OSU attacker may have been inspired by Islamic State
The Ohio State University student who attacked pedestrians on campus with a car and knife may have been inspired by the late al Qaeda cleric Anwar al-Awlaki and the Islamic State, but authorities said it is too soon to definitively call the attack terrorism.
FBI officials said Wednesday the bureau had no prior knowledge of or contact with Abdul Razak Ali Artan, who injured 11 people in Monday’s attack.
The Somali-born student plowed a car into a group of pedestrians on campus, then began stabbing others with a butcher knife Monday morning. A campus police officer fatally shot Artan after he ignored orders to drop the knife.
Investigators have interviewed dozens of family members, neighbors and coworkers who knew Artan and were reviewing his electronic devices in an attempt to learn more about his motivation for the attack and determine the degree to which it may have been premeditated. Artan was a Somali refugee who came to the United States after he and his family had spent several years in Pakistan.
Officials are investigating the authenticity of a post made on Artan’s Facebook page the day of the attack that was critical of the treatment of Muslims. FBI Special Agent in Charge Angela Byers noted that even if the post had been brought to agents’ attention, they would have had a limited amount of time to investigate as it was made the morning of the attack.
“It appears Artan may have at least been inspired by Anwar al-Awlaki and the Islamic State of the Levant,” Ms. Byers said, adding that investigators are not aware of the involvement of anyone else in the attack.
The U.S.-born al-Awlaki was killed by a U.S. drone strike in 2011, having been identified by U.S. intelligence as “chief of external operations” for al Qaeda’s Yemen branch and a web-savvy propagandist for Islamists.
The Islamic State’s media arm claimed Tuesday that Artan was “a soldier” with the terrorist group. Ms. Byers said Wednesday that the group often claims allegiance of individuals after they are dead and cannot refute or verify the claim.

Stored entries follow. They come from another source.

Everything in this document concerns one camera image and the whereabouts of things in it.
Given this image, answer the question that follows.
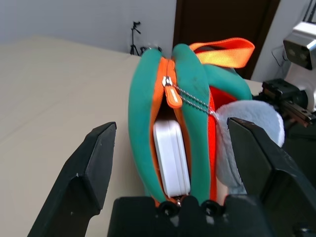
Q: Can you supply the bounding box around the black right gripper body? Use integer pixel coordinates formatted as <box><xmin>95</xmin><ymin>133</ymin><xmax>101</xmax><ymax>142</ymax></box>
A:
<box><xmin>251</xmin><ymin>78</ymin><xmax>313</xmax><ymax>129</ymax></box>

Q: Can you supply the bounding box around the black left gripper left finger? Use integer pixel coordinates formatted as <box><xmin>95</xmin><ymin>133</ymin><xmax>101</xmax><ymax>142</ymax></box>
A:
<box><xmin>27</xmin><ymin>121</ymin><xmax>117</xmax><ymax>237</ymax></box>

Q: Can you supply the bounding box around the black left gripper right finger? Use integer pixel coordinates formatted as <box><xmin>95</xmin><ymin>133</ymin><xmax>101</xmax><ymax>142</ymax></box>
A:
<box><xmin>226</xmin><ymin>117</ymin><xmax>316</xmax><ymax>237</ymax></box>

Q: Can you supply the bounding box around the grey white plush shark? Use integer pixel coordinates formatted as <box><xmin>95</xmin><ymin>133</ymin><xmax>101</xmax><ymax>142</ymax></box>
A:
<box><xmin>214</xmin><ymin>100</ymin><xmax>286</xmax><ymax>196</ymax></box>

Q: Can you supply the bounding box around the white plastic pencil case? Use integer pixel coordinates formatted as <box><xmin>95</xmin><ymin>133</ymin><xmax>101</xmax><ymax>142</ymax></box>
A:
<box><xmin>153</xmin><ymin>119</ymin><xmax>191</xmax><ymax>198</ymax></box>

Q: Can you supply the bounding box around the orange and teal backpack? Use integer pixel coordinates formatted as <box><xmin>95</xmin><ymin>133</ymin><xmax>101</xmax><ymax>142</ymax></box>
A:
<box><xmin>128</xmin><ymin>37</ymin><xmax>255</xmax><ymax>208</ymax></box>

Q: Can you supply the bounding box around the dark brown door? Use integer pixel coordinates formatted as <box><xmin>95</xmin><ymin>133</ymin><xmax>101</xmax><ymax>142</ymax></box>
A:
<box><xmin>172</xmin><ymin>0</ymin><xmax>281</xmax><ymax>81</ymax></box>

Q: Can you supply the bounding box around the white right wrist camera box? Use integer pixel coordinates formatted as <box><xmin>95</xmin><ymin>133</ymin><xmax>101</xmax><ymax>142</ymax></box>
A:
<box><xmin>283</xmin><ymin>21</ymin><xmax>316</xmax><ymax>111</ymax></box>

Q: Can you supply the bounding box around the silver ball chain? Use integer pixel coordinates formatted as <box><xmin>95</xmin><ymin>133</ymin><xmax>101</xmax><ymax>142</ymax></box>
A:
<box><xmin>172</xmin><ymin>83</ymin><xmax>218</xmax><ymax>117</ymax></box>

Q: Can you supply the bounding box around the black camera tripod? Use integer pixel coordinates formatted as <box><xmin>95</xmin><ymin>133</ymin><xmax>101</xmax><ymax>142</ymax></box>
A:
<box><xmin>129</xmin><ymin>21</ymin><xmax>142</xmax><ymax>56</ymax></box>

Columbus Police Deputy Chief Michael Woods said investigators have determined that Artan bought a knife at a local Wal-Mart store the morning of the attack, but declined to say whether it was the same knife he used to stab several people.
Citing anonymous sources, NBC News reported that Artan also was believed to have driven to Washington, D.C., the week before the attack and to have bought a different knife at a Home Depot in the nation’s capital.
Investigators asked for help in learning more about Artan’s movements on the day of the attack. Surveillance video shows him driving a car onto campus that morning, but officials are looking to piece together additional stops he may have made in between purchasing the knife Monday morning and driving to school.
“We want to fill in any time not accounted for,” Ms. Byers said.